Task to carry out ->
Take the listing below and print exactly the lines starting at the line containing "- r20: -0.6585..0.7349" and ending at the line containing "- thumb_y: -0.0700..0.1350", both ends included, and no others.

Source information ->
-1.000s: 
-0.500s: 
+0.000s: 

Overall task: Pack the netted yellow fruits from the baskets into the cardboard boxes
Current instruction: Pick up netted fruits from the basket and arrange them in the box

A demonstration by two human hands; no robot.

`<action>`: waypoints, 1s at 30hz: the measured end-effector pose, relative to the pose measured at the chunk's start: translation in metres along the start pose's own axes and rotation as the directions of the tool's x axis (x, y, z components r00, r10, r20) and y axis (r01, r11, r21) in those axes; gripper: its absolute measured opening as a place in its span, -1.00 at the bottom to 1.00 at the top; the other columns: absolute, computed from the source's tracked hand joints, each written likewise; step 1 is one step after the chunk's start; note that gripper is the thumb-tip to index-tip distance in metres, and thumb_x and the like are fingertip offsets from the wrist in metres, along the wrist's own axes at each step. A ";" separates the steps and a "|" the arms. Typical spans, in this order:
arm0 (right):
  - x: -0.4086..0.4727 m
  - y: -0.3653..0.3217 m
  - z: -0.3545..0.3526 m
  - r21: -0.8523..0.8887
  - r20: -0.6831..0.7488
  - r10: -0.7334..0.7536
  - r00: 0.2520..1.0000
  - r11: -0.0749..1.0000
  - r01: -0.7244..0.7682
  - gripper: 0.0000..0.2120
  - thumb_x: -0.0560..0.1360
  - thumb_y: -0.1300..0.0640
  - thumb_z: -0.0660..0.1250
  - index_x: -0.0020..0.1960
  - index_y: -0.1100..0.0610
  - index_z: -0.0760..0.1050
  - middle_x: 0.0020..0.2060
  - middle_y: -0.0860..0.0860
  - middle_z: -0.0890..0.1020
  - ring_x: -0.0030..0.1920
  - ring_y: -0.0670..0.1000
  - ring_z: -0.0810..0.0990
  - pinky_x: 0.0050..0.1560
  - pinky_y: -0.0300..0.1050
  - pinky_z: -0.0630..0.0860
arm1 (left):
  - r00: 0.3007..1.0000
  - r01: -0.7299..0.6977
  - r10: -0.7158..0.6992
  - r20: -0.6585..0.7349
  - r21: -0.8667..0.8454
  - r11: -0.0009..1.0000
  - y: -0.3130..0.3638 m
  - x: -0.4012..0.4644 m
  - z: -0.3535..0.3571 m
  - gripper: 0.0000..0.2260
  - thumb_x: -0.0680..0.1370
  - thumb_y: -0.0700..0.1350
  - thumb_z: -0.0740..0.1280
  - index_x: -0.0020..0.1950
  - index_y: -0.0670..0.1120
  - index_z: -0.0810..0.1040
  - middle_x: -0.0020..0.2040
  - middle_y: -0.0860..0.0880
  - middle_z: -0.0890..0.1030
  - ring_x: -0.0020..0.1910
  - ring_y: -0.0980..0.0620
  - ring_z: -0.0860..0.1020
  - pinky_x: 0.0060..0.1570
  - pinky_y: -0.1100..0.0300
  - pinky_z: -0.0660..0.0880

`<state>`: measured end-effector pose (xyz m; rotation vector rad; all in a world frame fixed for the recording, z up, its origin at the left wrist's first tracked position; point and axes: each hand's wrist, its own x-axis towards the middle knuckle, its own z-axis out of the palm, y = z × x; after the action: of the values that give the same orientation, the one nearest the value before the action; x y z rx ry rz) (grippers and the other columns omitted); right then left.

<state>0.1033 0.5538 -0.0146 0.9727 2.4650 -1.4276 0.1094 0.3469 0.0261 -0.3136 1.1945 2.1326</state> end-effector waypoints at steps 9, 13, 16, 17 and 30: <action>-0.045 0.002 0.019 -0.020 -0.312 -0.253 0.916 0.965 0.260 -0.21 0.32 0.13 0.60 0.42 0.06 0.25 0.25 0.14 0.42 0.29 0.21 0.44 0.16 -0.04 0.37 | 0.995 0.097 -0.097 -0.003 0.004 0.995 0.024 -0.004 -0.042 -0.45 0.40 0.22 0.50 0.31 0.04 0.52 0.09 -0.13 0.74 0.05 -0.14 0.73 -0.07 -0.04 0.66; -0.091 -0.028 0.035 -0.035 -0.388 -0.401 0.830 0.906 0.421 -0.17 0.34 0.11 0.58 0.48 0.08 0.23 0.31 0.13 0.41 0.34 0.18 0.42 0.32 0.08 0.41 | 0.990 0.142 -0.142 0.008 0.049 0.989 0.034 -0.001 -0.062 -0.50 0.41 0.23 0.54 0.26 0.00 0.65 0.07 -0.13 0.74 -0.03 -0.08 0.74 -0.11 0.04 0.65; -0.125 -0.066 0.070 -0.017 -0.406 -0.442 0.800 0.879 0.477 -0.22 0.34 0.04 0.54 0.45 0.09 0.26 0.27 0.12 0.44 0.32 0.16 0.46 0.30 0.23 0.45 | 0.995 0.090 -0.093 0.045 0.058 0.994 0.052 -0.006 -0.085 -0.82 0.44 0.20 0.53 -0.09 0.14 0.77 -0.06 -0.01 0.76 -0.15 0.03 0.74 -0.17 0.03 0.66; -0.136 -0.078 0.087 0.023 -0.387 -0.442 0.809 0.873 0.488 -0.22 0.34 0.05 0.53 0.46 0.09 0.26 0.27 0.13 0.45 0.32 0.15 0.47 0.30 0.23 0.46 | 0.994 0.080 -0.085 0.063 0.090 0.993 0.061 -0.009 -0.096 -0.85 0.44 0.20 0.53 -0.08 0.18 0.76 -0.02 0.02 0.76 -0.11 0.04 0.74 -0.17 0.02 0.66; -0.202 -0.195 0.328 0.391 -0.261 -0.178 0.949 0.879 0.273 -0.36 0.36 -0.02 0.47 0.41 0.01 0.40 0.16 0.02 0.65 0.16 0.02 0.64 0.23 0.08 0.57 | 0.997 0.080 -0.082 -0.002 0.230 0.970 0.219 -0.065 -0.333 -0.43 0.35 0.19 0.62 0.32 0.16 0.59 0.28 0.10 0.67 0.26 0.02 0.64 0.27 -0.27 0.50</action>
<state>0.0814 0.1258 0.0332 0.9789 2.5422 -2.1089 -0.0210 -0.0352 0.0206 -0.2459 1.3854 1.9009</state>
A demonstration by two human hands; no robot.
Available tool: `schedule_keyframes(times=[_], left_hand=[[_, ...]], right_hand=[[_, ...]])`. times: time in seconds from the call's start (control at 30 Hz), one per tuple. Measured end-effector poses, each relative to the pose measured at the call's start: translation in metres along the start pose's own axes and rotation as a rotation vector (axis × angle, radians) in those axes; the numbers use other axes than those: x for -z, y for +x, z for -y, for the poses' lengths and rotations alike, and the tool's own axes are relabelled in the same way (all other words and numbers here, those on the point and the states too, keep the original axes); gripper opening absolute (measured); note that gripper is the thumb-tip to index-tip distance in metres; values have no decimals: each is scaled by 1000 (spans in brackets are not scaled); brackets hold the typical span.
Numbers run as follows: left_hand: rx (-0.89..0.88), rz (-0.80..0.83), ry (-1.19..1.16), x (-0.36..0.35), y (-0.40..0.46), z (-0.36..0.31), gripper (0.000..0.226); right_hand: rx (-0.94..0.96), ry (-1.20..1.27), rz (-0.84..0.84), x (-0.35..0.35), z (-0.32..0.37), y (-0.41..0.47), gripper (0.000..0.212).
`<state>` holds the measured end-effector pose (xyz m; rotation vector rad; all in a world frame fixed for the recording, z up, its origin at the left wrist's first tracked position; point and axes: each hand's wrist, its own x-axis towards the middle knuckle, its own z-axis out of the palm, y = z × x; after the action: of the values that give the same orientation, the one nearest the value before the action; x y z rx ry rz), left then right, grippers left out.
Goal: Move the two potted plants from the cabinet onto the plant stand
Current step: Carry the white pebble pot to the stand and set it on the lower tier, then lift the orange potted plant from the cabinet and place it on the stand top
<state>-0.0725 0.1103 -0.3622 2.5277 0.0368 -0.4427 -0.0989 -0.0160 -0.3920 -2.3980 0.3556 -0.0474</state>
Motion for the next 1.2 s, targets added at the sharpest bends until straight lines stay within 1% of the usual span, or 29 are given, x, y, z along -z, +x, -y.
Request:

Worked solution ->
  - r20: -0.6585..0.7349
  - r21: -0.8667..0.8454
  - r11: -0.0009..1.0000
  - y: -0.3130..0.3638 m
  - x: -0.4012..0.4644 m
  - z: -0.3535..0.3571 m
  - gripper: 0.0000..0.2260
  - thumb_x: -0.0680..0.1370
  - thumb_y: -0.0700..0.1350

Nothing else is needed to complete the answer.